Kontrapunkt
摘要
Die Lehre vom Kontrapunkt ist für die Komposition seit dem Mittelalter von fundamentaler Bedeutung und umfasst über das Handwerk hinaus ästhetische und poetologische Fragen. Kontrapunkt als Instrument musikalischer Analyse hingegen fand in der Geschichte der Musiktheorie an verschiedensten Orten der Kompositionslehre statt, sodass grundsätzlich nach dem Ort kontrapunktischer Analyse in historischen wie aktuellen Kompositions- und Kontrapunktlehren zu fragen ist, um in einem weiteren Schritt die jeweiligen analytischen Methoden zu erarbeiten und untereinander zu vergleichen. Ausgehend von Modellanalysen in Kontrapunktlehren der Renaissance, die vor allem die dort dargelegten kompositionstechnischen Entwürfe begleiten, soll die Demonstration verschiedener historischer Zugänge zur Analyse kontrapunktischer Strukturen den Wechsel der methodischen Paradigmen nachvollziehbar machen.
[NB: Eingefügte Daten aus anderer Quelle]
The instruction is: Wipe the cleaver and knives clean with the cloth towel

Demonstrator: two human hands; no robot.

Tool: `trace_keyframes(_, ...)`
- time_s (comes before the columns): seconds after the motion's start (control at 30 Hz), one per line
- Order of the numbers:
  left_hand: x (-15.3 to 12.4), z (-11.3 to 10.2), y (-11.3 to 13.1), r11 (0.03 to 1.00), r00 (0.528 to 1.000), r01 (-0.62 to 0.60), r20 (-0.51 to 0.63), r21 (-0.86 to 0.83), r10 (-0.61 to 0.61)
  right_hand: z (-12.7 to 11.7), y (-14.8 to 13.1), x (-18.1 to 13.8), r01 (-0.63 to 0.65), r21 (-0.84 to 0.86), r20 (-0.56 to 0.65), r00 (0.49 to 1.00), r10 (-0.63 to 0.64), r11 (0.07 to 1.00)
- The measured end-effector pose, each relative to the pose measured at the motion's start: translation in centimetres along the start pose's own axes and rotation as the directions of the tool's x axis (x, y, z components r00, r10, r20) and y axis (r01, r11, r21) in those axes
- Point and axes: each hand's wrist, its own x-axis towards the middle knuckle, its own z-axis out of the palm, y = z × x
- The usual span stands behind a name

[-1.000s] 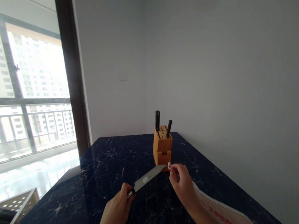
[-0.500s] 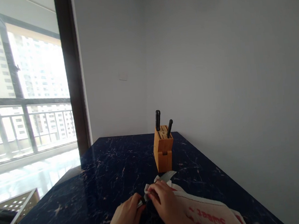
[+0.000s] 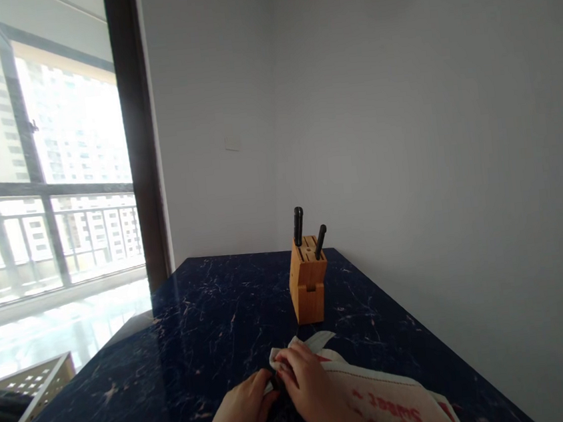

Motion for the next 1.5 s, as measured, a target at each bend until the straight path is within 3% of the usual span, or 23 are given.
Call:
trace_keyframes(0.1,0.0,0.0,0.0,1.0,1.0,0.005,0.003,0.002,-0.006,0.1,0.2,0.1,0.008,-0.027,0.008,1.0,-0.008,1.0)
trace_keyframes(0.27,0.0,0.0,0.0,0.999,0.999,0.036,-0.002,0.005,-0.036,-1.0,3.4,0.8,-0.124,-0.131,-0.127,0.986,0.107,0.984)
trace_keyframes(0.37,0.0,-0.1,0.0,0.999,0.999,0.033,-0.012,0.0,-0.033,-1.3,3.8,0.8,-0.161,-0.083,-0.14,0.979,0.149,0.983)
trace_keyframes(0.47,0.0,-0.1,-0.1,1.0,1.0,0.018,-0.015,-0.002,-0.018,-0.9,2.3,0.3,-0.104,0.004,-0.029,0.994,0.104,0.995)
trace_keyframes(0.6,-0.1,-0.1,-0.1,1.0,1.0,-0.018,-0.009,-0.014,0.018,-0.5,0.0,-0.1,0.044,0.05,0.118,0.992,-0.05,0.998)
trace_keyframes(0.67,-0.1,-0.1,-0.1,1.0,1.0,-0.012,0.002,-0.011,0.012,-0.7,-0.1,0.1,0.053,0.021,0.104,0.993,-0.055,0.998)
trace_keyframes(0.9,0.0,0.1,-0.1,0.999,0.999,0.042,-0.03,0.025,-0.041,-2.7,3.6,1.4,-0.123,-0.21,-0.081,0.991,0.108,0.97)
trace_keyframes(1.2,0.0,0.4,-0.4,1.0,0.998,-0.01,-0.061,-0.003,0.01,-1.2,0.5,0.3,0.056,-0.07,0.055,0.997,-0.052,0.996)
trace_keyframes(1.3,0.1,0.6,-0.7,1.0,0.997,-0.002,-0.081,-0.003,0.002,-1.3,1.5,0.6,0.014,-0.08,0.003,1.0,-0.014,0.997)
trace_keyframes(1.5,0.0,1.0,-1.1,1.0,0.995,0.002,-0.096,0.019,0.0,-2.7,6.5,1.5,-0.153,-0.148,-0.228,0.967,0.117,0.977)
Im Mittelpunkt stehen analytische Ansätze zur Fugenkomposition bei Johann Sebastian Bach: zunächst zeitgenössische Methoden und ihre Terminologien bei Kirnberger, dann – ausgehend von den Analysen Josef Gabriel Rheinbergers aus den 1860er-Jahren – die Analysen des frühen 20. Jahrhunderts, darunter eine Gegenüberstellung der Ansätze von Hugo Riemann und Heinrich Schenker. Schließlich werden in einer Reihe analytischer Schlaglichter aus der Musik von Josquin über Monteverdi bis hin zu Ligeti exemplarisch verschiedene Ausprägungen und Anwendungen kontrapunktischer Analyse und ihrer Methoden präsentiert und kritisch ausgewertet.